Playing To Win
AG Lafley and Roger Martin write about six strategic errors and five essentials in Playing to Win, reports The Economist (1/12/13). The six errors are the “Do-It-All Strategy,” or failing to prioritize; the “Don Quixote,” or attacking one’s “strongest competitor first”; the “Waterloo” opens too many fronts; the “Something-for-Everyone” attempts to win “every sort of customer at once”; the “Program-of-the-Month” chases whatever is “currently fashionable”; and the “Dreams-That-Never-Come-True” fails to link the mission statement to choices about where to compete and how to win.

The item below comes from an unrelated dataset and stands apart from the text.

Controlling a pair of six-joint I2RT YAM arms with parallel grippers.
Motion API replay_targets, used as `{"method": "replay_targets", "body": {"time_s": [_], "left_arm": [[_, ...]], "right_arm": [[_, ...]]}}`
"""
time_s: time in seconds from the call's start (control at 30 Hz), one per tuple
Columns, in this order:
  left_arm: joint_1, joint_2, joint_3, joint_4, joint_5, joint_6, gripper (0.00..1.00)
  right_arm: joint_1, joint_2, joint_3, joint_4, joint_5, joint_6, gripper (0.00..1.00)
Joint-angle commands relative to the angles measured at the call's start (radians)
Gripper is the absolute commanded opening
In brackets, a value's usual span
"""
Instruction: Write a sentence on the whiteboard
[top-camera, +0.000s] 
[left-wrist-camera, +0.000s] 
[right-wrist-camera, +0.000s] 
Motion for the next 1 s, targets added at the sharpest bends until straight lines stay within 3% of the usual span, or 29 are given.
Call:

Strategic success, then, is all about making choices. The first two components are “figuring out what winning looks like and which markets to play in while seeking that victory.” Component number three is determining a “distinctive strategy” in a targeted market. The fourth and fifth components are “identifying, and playing to, the company’s unique strengths relative to its competitors, and identifying those things that need to be managed for the strategy to succeed.”
The book provides examples of successes AG achieved using each of the five principles when he was CEO of Procter & Gamble. Among them is the “tale of how Oil of Olay was transformed from a struggling skincare brand with a declining market … into the booming Olay range serving the fastest-growing part of the market with its products for fighting ‘the seven signs of aging’.” AG does not get into his strategic failures, such as Folgers and Pringles, or explore whether his strategic successes “also sowed the seeds of later problems.” But he does allow that “no strategy lasts forever.”